Plumbing Saves the Day

Being a plumbing engineer has also saved me from some dreadful situations. During the early 1990s, we went through a recession after Saddam Hussein decided to invade Kuwait. Things were not going well in the process piping field. I was working at a large, multi-discipline design-construct firm, but since one other fellow and I were doing all of the plumbing work, we were busy enough. On the process piping side, however, guys were being given one choice: accept work in another office or get laid off. This was hard for most of my colleagues, so I decided that since my coworker agreed he could handle all of the plumbing work, I would volunteer to work in our Charleston, West Virginia office and maybe save someone his job.

I went down to work there on what was to be a six-month-minimum stay. I was there for just over a month, however, when I was called back to the New Jersey office. It seems that my plumbing colleague had gotten snowed under and they needed me back. When the other guys got back after their assignments were up, they each got laid off, but I was working overtime. Go figure!

In closing, and as I look back over these narrations, I realize that I have been very fortunate. Most of the fellows I worked with in the power, petrochemical, and pharmaceutical industries have either left the business, retired early, or remain unemployed. I am fortunate to have had this training because it made me a better, more informed plumbing engineer, and I am content to be where I am today. Without these past challenges, I wonder if I would be able to face the trials we face with BIM, lower fees, tighter schedules, and architects who seem determined to push the envelope of code interpretation to the breaking point.

Most of all, I hope that some if not all of you have similar experiences to relate to burgeoning engineers. I, for one, would love to read about them. Maybe what we relate will inspire some young engineers to face challenges and create their own war stories.

About the Author

Tony Curiale, CPD, LEED AP, FASPE, began his career as a draftsman in the marine engineering industry fresh out of college. He quickly excelled in piping engineering and design and advanced in the power, petroleum, petrochemical, and pharmaceutical industries. He has 50 years of experience in sustainable design, plumbing, fire protection, marine, power, and process piping covering various domestic and foreign biotech, pharmaceutical, petroleum, petrochemical, marine, and commercial industries. His career has seen him on high-profile projects ranging from the Trans-Alaska Pipeline to Avon’s state-of-the-art R&D facility, as well as other challenging assignments like the High Line and World Trade Center Memorial Pavilion in New York City.
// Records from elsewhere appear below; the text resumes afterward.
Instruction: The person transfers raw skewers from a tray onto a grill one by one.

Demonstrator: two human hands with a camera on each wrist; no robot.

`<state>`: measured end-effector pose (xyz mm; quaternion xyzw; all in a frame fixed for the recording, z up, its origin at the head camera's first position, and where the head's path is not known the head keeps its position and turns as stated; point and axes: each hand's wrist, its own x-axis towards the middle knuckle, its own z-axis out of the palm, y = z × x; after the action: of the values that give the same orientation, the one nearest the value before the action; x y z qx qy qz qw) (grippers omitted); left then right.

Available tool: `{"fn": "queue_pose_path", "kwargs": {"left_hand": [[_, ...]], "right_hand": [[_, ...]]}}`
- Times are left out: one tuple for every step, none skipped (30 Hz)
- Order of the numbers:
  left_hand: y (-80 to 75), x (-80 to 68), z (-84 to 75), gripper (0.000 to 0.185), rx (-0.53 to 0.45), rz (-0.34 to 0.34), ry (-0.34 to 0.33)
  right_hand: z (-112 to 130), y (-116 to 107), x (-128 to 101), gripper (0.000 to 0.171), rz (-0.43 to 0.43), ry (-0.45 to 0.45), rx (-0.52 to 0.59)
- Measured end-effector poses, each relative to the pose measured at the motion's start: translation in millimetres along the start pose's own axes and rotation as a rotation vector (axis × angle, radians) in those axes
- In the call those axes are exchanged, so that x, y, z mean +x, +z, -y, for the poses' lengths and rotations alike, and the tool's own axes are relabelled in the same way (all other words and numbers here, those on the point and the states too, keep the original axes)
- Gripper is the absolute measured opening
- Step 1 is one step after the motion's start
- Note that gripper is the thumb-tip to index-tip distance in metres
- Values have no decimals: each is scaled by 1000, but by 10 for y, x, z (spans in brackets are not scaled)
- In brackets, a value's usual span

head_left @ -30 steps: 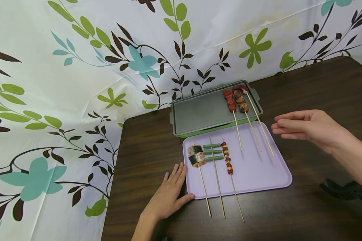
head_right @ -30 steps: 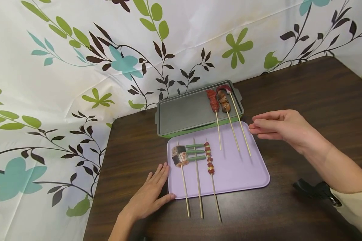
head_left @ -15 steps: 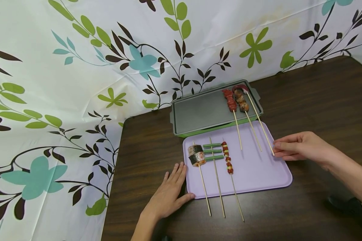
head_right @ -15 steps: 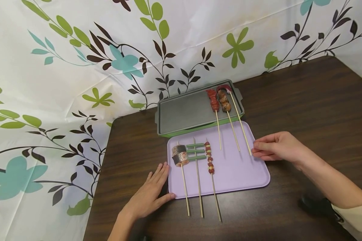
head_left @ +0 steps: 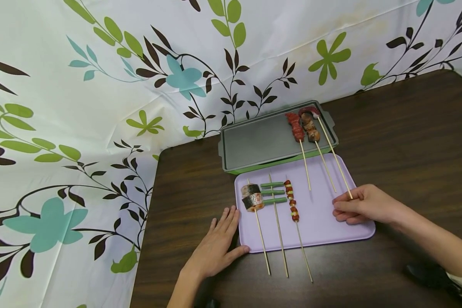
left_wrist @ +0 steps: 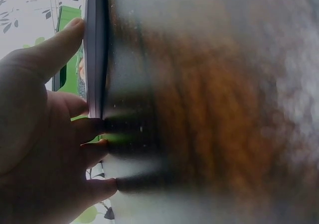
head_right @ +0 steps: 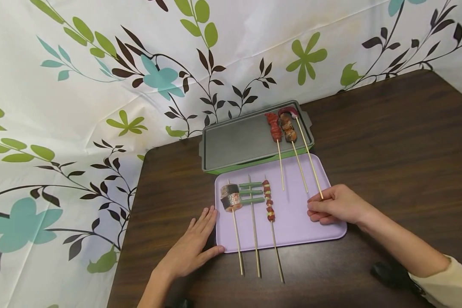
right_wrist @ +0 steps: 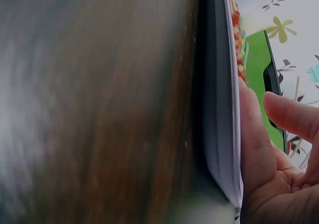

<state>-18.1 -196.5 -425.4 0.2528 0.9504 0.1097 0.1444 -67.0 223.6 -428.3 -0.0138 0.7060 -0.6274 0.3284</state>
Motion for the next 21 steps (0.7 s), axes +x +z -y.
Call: {"fn": "queue_pose_path", "kwargs": {"left_hand": [[1, 1, 0, 89, 0, 0, 0], [1, 1, 0, 89, 0, -1, 0], [1, 2, 0, 89, -1, -2, 2], [2, 3, 1, 89, -2, -4, 3], [2, 4, 1, 89, -5, -7, 5], [1, 5, 1, 90, -8, -10, 7], [1, 6, 1, 90, -11, -11, 8], [2, 6, 1, 90, -14, -15, 10], [3, 7, 2, 90, -16, -18, 11], [3, 6, 1, 90, -19, -19, 11], [3, 5, 2, 90, -20, -19, 10], [6, 4, 3, 90, -19, -19, 9], [7, 4, 3, 90, -18, -17, 7], [8, 3, 4, 90, -17, -16, 5], [9, 3, 4, 90, -16, -14, 4], [9, 2, 3, 90, -16, -13, 2], [10, 2, 3, 90, -16, -12, 1], [10, 3, 4, 90, -15, -12, 1], [9, 3, 4, 90, -16, -11, 0], [9, 3, 4, 90, -17, -10, 0], [8, 3, 5, 90, -17, -10, 1]], "right_hand": [[1, 24, 3, 44, 3, -1, -5], [1, 49, 8, 43, 7, -3, -12], [0, 74, 13, 42, 8, -7, -19], [-2, 101, 18, 41, 10, -14, -26], [-3, 130, 23, 40, 11, -19, -28], [-4, 159, 29, 40, 13, -23, -29], [-2, 188, 35, 39, 13, -22, -28], [0, 219, 40, 39, 13, -25, -29], [2, 250, 45, 39, 16, -30, -32], [6, 281, 50, 39, 22, -33, -34], [9, 313, 57, 38, 28, -36, -34], [11, 344, 63, 38, 35, -41, -36], [13, 375, 69, 37, 41, -47, -38], [13, 403, 77, 37, 47, -53, -38], [13, 430, 84, 37, 54, -58, -34], [11, 457, 90, 36, 58, -60, -26], [8, 483, 97, 36, 61, -63, -17], [7, 508, 102, 36, 64, -64, -8], [3, 532, 108, 36, 67, -66, -2], [1, 555, 114, 35, 70, -67, 5], [-1, 578, 119, 35, 72, -66, 12]]}}
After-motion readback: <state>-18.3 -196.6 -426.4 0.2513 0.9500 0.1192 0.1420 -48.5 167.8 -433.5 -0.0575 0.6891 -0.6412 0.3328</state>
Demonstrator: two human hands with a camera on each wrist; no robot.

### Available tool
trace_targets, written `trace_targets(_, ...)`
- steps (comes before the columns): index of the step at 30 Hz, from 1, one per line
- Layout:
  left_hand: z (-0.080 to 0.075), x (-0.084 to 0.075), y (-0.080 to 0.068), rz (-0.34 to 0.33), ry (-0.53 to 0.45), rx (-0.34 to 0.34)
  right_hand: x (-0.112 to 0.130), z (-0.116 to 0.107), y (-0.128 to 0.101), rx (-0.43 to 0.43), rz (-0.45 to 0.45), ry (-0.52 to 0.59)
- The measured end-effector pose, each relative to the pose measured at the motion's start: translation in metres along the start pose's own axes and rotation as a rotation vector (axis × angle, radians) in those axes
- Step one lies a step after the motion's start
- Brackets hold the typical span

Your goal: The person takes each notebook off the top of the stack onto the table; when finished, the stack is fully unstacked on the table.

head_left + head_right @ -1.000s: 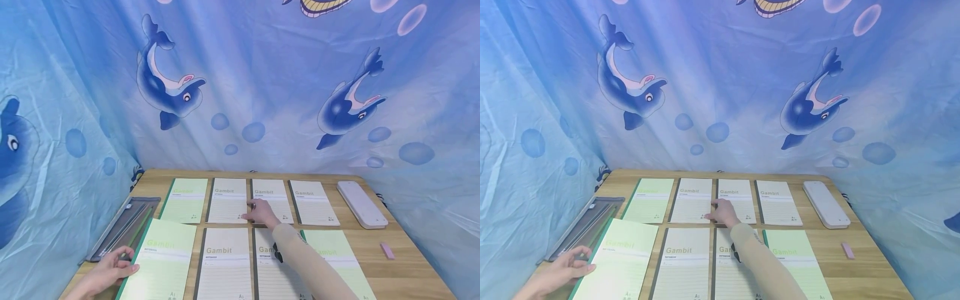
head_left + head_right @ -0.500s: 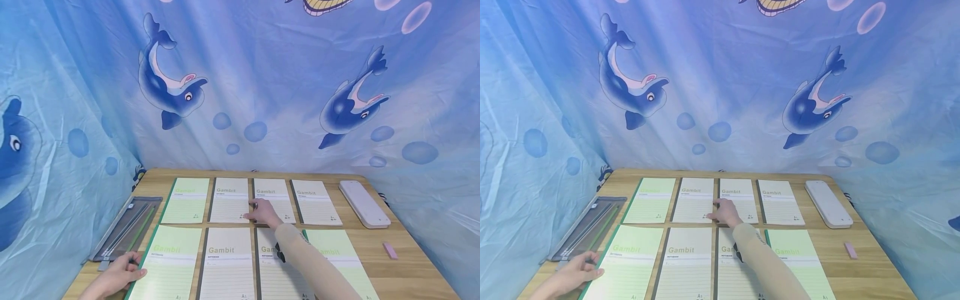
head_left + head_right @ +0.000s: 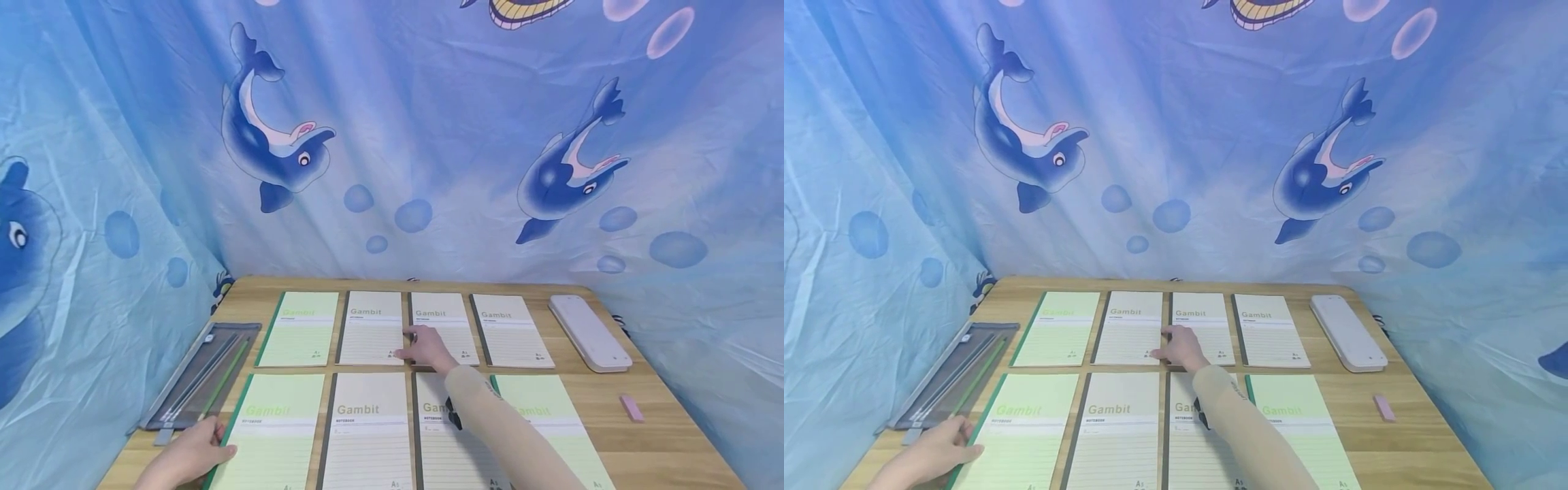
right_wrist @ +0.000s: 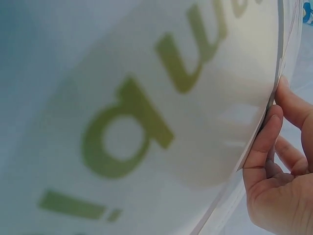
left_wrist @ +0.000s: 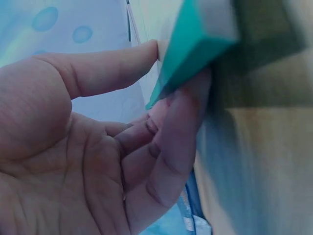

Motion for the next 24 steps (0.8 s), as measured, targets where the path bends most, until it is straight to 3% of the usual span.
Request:
trace_targets(8,-0.0013,-0.0009,0.0011,-0.064,0.168,-0.006,0.0012,-0.0004,0.0004,0.006,0.005,-0.015)
trace_targets(24,-0.0017,0.0005,-0.0007,-0.071,0.210,-0.016,0.0031,0.0012,-0.0011,0.001,0.002,-0.015)
Point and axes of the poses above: each hand's wrist, its own y-axis towards the middle knuckle, its own z-axis out of the palm, x = y × z, the point moved 4 cm from there along y, towards the middle knuckle, and after that the axes turned 8 degrees about -y, right-handed, at the moved point
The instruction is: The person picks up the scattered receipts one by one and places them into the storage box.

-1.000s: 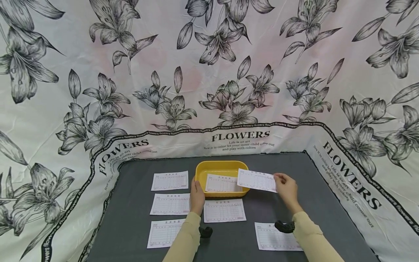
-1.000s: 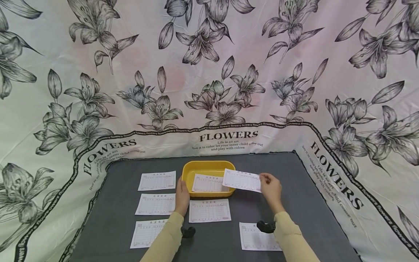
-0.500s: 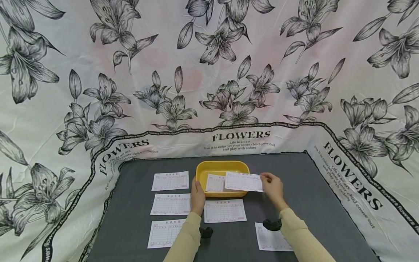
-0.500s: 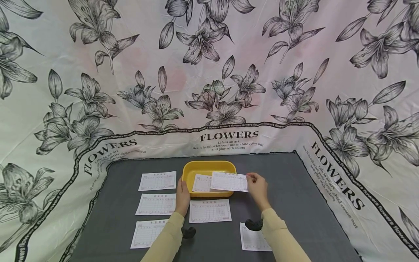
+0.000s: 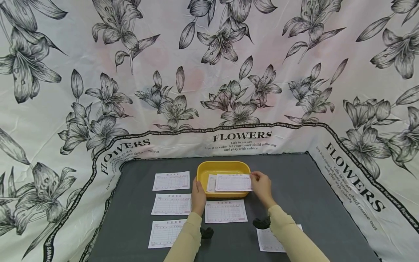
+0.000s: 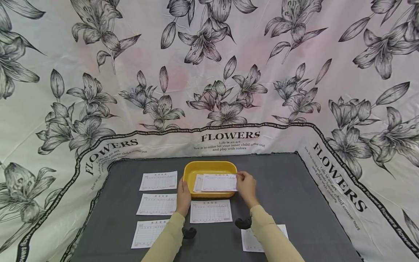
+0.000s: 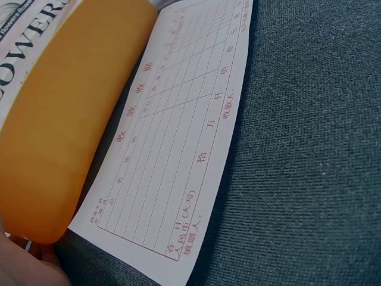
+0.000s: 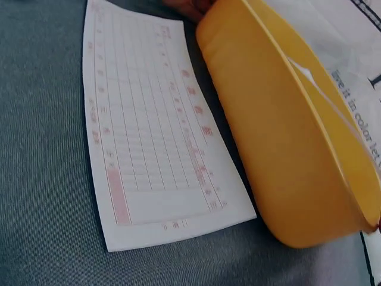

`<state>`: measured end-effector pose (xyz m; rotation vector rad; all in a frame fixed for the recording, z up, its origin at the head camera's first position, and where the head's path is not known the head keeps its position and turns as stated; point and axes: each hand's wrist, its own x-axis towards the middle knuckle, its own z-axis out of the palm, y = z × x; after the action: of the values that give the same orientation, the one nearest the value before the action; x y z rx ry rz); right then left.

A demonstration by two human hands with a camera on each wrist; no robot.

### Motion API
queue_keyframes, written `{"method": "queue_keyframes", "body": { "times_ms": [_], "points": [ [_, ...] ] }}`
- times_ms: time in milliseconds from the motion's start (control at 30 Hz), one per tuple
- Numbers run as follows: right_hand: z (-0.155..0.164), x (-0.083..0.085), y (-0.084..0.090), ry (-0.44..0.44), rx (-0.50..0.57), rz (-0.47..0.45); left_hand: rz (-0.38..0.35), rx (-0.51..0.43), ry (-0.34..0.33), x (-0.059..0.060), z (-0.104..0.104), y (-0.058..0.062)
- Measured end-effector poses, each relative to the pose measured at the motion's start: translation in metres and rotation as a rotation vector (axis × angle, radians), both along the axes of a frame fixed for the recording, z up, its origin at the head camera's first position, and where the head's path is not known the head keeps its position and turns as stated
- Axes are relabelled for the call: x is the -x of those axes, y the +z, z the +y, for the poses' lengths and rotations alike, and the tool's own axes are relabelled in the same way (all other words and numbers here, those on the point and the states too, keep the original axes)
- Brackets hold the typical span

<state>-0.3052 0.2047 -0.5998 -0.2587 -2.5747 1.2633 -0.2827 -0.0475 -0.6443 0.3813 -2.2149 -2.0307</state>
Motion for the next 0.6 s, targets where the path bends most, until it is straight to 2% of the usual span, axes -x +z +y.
{"method": "queue_keyframes", "body": {
  "times_ms": [233, 367, 600],
  "points": [
    [-0.017, 0.001, -0.003, 0.068, -0.079, 0.072, 0.016, -0.005, -0.004, -0.001, -0.001, -0.001],
    [-0.022, 0.002, -0.005, 0.061, -0.121, 0.104, 0.019, -0.007, -0.012, 0.0, -0.002, -0.001],
    [-0.025, 0.003, -0.01, 0.07, -0.296, 0.126, 0.027, -0.002, -0.021, -0.001, -0.002, -0.002]
  ]
}}
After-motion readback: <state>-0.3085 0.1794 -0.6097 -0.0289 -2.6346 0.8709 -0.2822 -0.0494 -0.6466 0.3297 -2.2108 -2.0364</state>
During the economic downturn of the mid-1980s, he made a radical career decision to enter the buildings and facilities sector as a plumbing design engineer. He received his Certified in Plumbing Design designation in 1987 and has maintained it ever since.

Mr. Curiale is a Senior Associate at Cosentini Associates in New York City, responsible for the engineering and design of several high-rise buildings and mixed-use facilities. Past President of ASPE’s New Jersey Chapter for three terms, he also is a member of ASPE’s renowned Kenneth G. Wentink College of Fellows.

The opinions expressed in this article are those of the author and not the American Society of Plumbing Engineers.